We know there are around 1,500 people every year that decide they want to register a charity. Some just have an idea and others have been running their organisation for years, unregistered. Following the closure of the Small Charities Coalition, the FSI and NCVO have formed a partnership that ensures small charities are still able to access relevant support and make their voices heard.

In our communities, on our streets, up and down the country – small charities are doing incredible work, often with little recognition. We won’t let their work go unseen.

Setting up a charity takes a lot of work, care and time but it’s not so difficult when you know how and we hope this tool will help you along the way.

What is a small charity?

  • There are over 169,000 registered charities in the UK and countless micro charities that don’t qualify to register because their income is so small.
  • 97% of charities in the UK are small charities, sharing less than 20% of the money that goes to the charity sector.
  • We define a small charity as any UK charitable organisation with an annual income of less than £1 million.
  • Did you know that over 73% of charities in the UK have an annual income of less than £100,000? And that number doesn’t include very small charities with an annual income of less than £5,000.

You get the picture. The vast majority of charities in the UK are small and are set up by people passionate about a cause, a person, a community. This guide is for anyone who is looking to set up a charity where turnover is initially expected to be below £150,000 per year.

Take a look at NCVO’s UK Civil Society Almanac 2022 for more data, trends and insights on the UK’s voluntary sector.

Our guide

This guide will steer you through the logistics of setting up a charity in simple steps. We will be with you on your journey – from that initial idea, calling or passion, to registration and beyond. We’ll be here to support you with any queries you might have about the set up and running of your charity.

We should start by saying that this is not a full and comprehensive guide to charity law. In order to keep it as simple as possible we have included just enough to guide you through the basics. The website of the Charity Commission of England and Wales is where you should go for the full breakdown of absolutely everything you need to know about registering, and running a charity. You’ll want to refer to it frequently during your application.

You can also find lots of useful guidance on setting up a charity on the NCVO website, which goes into much more detail.

What we try to do here, is lead you through the steps needed to achieve a successful charity registration with the Charity Commission for England and Wales.  Separate rules apply for Scotland and Northern Ireland.

Every charity’s set up journey is different, and while we’ve given a suggested order of the steps to take, this really is an iterative process. It’s expected that you will come back to the steps again and again.

Before you get started:

All charities with an annual income of £5,000 or more must register with the Charity Commission.  If you want to register your charity as a Charitable Incorporated Organisation (CIO) you should register with the Charity Commission whatever your charity’s income, even if it has no income. The minimum income threshold does not apply here.

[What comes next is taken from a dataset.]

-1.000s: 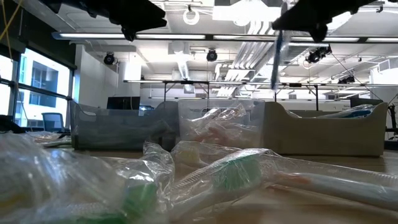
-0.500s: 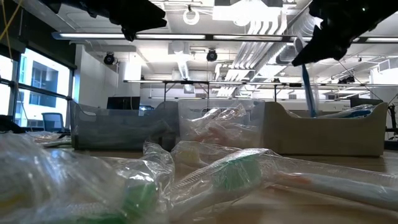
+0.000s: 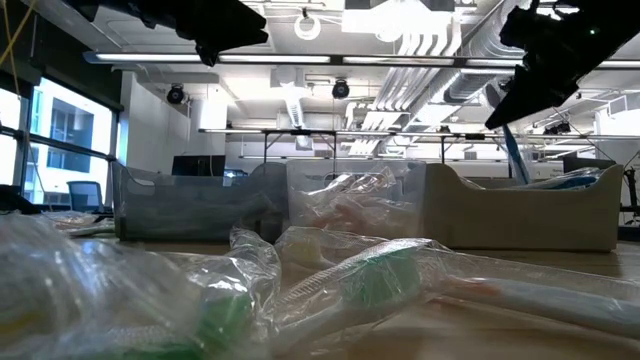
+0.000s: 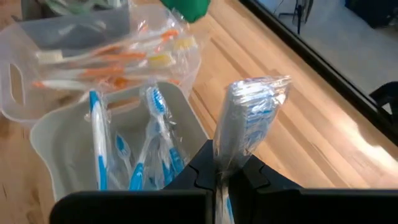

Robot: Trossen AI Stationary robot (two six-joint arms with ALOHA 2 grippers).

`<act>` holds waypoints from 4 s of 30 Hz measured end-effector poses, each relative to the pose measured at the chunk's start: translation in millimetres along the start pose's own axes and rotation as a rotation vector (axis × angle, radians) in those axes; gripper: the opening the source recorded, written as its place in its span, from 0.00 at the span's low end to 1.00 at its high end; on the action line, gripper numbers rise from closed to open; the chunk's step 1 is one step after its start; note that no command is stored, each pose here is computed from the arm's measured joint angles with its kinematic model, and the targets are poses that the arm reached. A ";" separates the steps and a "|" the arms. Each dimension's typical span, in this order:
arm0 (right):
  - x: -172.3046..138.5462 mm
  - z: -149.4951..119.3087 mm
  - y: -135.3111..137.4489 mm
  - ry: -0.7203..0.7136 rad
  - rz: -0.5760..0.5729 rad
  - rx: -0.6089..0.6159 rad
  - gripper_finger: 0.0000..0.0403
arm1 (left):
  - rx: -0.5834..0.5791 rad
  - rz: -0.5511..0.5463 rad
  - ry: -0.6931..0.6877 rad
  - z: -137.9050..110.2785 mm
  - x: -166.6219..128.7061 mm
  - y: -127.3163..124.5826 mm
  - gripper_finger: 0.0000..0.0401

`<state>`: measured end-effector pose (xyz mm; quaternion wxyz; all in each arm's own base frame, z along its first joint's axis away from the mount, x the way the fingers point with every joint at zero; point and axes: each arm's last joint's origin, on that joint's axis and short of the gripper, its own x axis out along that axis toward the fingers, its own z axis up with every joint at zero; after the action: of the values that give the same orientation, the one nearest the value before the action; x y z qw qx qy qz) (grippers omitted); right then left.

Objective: Pick & Place Toothbrushes
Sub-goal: Put the blue toothbrush into the gray bin, then put the orange toothbrush into the transparent bin

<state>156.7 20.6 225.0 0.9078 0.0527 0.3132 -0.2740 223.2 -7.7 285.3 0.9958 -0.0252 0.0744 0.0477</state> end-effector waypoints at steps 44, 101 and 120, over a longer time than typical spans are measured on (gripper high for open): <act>7.9 53.0 47.5 -0.421 0.470 0.049 0.18 | 0.024 0.002 0.047 -4.4 0.0 0.3 0.34; 31.8 44.5 72.3 -0.359 0.571 0.024 0.04 | 0.072 -0.414 -0.002 -12.6 -11.9 -117.9 0.34; 33.1 41.9 71.9 -0.332 0.562 0.012 0.04 | 0.200 -0.377 0.626 -18.6 38.1 -161.5 0.34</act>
<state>239.0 54.8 233.2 0.9862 0.0973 0.1324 -0.0194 273.9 -165.8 268.1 0.9136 0.0456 0.3736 -0.1540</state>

You need to make sure that setting up a charity is the right step for you to take. The Charity Commission offers some helpful guidance on this.

Here are a few things you should think about.

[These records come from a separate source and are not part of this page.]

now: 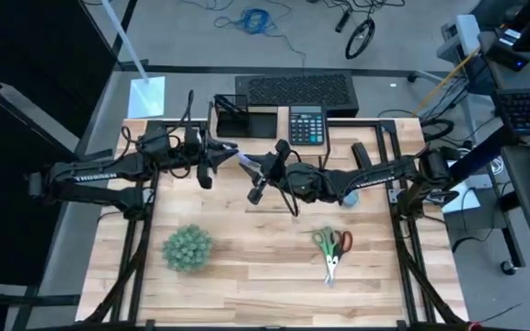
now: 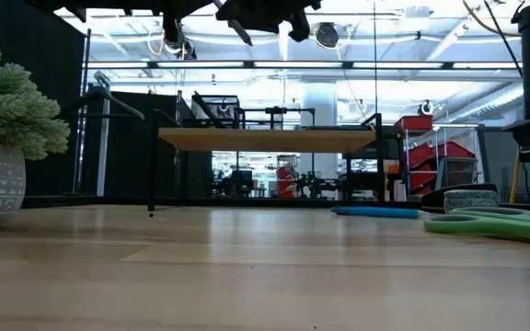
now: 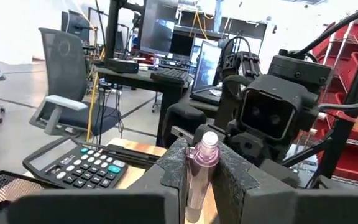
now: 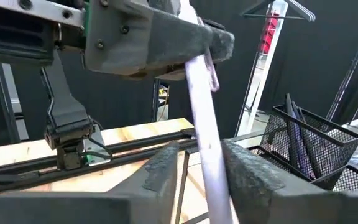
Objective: Pick and place office supplies into organizer
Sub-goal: Put the purple pen into the desk organizer on the shelf
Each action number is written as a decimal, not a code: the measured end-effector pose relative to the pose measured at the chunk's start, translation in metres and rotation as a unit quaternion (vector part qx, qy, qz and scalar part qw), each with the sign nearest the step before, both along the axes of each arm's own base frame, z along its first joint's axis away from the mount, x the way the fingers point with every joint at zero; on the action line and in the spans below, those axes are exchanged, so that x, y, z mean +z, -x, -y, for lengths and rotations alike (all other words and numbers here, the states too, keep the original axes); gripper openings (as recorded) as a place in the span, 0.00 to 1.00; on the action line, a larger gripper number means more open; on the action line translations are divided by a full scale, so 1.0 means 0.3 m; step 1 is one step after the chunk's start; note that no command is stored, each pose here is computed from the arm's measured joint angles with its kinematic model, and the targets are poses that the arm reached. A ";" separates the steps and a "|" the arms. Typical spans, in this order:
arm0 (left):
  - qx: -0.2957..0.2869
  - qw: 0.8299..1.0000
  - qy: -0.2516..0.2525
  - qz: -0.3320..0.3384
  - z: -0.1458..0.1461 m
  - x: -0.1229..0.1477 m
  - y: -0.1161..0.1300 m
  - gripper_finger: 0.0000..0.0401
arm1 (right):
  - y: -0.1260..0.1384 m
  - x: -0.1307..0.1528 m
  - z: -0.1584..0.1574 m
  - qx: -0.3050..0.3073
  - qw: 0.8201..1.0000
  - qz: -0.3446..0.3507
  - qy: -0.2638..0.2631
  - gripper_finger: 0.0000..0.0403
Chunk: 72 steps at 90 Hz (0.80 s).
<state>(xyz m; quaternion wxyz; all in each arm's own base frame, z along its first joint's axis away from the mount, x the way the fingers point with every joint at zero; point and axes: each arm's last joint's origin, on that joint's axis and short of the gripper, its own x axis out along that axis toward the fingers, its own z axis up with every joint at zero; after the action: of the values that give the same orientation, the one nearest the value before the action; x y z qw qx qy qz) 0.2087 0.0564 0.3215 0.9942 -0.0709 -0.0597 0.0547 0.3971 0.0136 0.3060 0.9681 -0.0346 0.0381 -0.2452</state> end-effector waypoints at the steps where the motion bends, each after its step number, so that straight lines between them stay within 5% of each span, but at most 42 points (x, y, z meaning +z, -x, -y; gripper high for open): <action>1: 0.001 1.000 0.000 0.000 0.000 0.000 0.000 0.07 | 0.002 0.002 0.000 0.000 1.000 -0.002 0.002 0.37; 22: 0.027 1.000 -0.011 -0.004 -0.032 -0.001 0.009 0.07 | 0.119 0.094 0.003 -0.002 0.998 -0.065 0.006 0.55; 46: 0.134 0.989 -0.063 -0.020 -0.115 0.082 0.040 0.05 | 0.267 0.176 -0.030 0.014 0.994 -0.104 -0.026 0.56; 72: 0.257 0.956 -0.088 -0.110 -0.257 0.145 0.040 0.05 | 0.285 0.060 -0.072 0.025 0.990 -0.127 -0.059 0.55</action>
<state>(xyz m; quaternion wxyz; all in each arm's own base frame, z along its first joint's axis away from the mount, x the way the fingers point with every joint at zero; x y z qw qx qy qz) 0.1968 0.1335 0.3650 0.9492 0.0413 0.0295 0.3105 0.3117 0.0353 0.3241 0.9615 -0.0093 0.1745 -0.2119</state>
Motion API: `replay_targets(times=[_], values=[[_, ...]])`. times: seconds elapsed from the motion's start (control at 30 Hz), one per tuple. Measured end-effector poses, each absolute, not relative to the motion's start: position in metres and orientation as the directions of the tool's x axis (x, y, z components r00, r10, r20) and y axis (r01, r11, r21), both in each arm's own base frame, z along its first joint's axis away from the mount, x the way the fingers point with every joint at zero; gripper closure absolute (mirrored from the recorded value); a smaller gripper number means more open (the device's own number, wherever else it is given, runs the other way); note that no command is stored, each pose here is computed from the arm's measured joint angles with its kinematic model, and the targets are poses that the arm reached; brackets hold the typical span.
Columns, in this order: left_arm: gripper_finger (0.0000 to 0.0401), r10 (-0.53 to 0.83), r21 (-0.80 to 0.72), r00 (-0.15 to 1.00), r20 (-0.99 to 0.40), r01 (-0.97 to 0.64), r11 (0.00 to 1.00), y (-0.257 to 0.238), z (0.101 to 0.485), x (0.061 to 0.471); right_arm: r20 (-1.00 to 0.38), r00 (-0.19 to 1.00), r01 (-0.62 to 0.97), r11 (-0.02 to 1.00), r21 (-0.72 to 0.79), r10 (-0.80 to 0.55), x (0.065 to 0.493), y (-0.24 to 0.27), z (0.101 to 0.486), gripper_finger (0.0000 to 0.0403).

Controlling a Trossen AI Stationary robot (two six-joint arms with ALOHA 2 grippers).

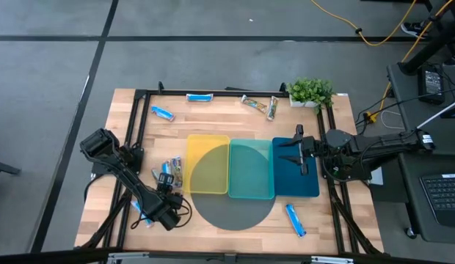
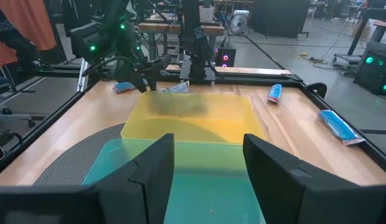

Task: Pick and place Granola Bars by type
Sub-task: Put the yellow granola bar into the yellow bin

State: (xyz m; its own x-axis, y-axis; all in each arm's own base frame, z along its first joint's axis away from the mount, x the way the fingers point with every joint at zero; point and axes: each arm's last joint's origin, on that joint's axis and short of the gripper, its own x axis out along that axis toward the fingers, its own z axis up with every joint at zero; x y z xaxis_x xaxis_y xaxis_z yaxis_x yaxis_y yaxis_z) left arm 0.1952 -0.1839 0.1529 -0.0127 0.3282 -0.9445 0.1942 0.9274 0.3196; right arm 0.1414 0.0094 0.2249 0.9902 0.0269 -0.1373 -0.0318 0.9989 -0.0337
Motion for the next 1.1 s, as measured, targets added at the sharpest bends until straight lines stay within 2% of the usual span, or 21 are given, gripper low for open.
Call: replay_targets(times=[0.37, 0.77, 0.9, 1.1], values=[[0.0288, 0.287, 0.269, -0.056, -0.956, 0.218, 0.938, -0.185, 0.153, 0.194, -0.137, 0.990, -0.032, 0.999, -0.034, 0.028, 0.141, 0.009, 0.225, 0.0208], [0.0295, 0.385, 0.329, -0.121, -0.915, 0.330, 0.885, -0.190, 0.124, 0.195, -0.138, 0.990, -0.032, 0.999, -0.033, 0.027, 0.141, 0.009, 0.225, 0.0208], [0.0312, 0.386, 0.332, -0.119, -0.915, 0.322, 0.887, -0.190, 0.125, 0.195, -0.137, 0.990, -0.032, 0.999, -0.033, 0.027, 0.141, 0.009, 0.225, 0.0208], [0.0362, 0.369, 0.325, -0.114, -0.922, 0.287, 0.901, -0.189, 0.128, 0.194, -0.137, 0.990, -0.032, 0.999, -0.033, 0.027, 0.141, 0.009, 0.225, 0.0208]])
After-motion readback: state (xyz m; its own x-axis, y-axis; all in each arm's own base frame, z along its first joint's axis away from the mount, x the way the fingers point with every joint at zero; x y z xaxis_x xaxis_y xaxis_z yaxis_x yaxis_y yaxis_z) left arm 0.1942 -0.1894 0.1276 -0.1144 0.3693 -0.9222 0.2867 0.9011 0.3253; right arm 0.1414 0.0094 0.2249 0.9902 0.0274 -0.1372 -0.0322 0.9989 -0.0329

  • You can’t set up a charity which benefits only one person.
  • You must have clear aims (charitable purposes) to set up a charity.
  • You can’t receive any personal benefit from being a trustee.
  • There might already be another charity doing exactly what you plan to do.
  • There are laws and rules that you will have to follow when you register as a charity.
  • Political purposes are not charitable.
  • You can’t do anything that is unlawful (this one goes without saying!).

Take a look at NCVO’s guidance to help you decide if you should set up a new charity, voluntary organisation or community group.

The advantages of being a registered charity include the following.

  • You will not be expected to pay tax on income from most donors – which will be important if you raise funds from the public – or on most other income.
  • You will get a large discount on the business rates on any property your charity operates from – at least 80% and often as much as 100%.
  • Many funders will only give grants to registered charities.
  • Charitable status gives you legitimacy in the eyes of the public.


All charities can reclaim the tax on donations by registering with HMRC for Gift Aid. This is done by completing an online application form. Gift Aid can only be claimed on donations made by people who live in the UK and pay income tax or capital gains tax.

It’s not the easiest of processes, but there is plenty of guidance out there to help you.

If, after reading this, you are ready to go, you can start working your way through our charity set up checklist. It isn’t presented in any special order, but it all needs to be done. Don’t be put off! It looks scary at first, but if you follow the steps you will be ready to register your charity in no time!

Who are the Charity Commission?

The Charity Commission for England and Wales is the regulator of charities in England and Wales. It maintains the register of charities and keeps an eye on charities’ accounts and behaviour.

The organisation is attached to the Department for Digital, Culture Media and Sport but it’s actually a non-departmental public body so they answer to Parliament, not government ministers.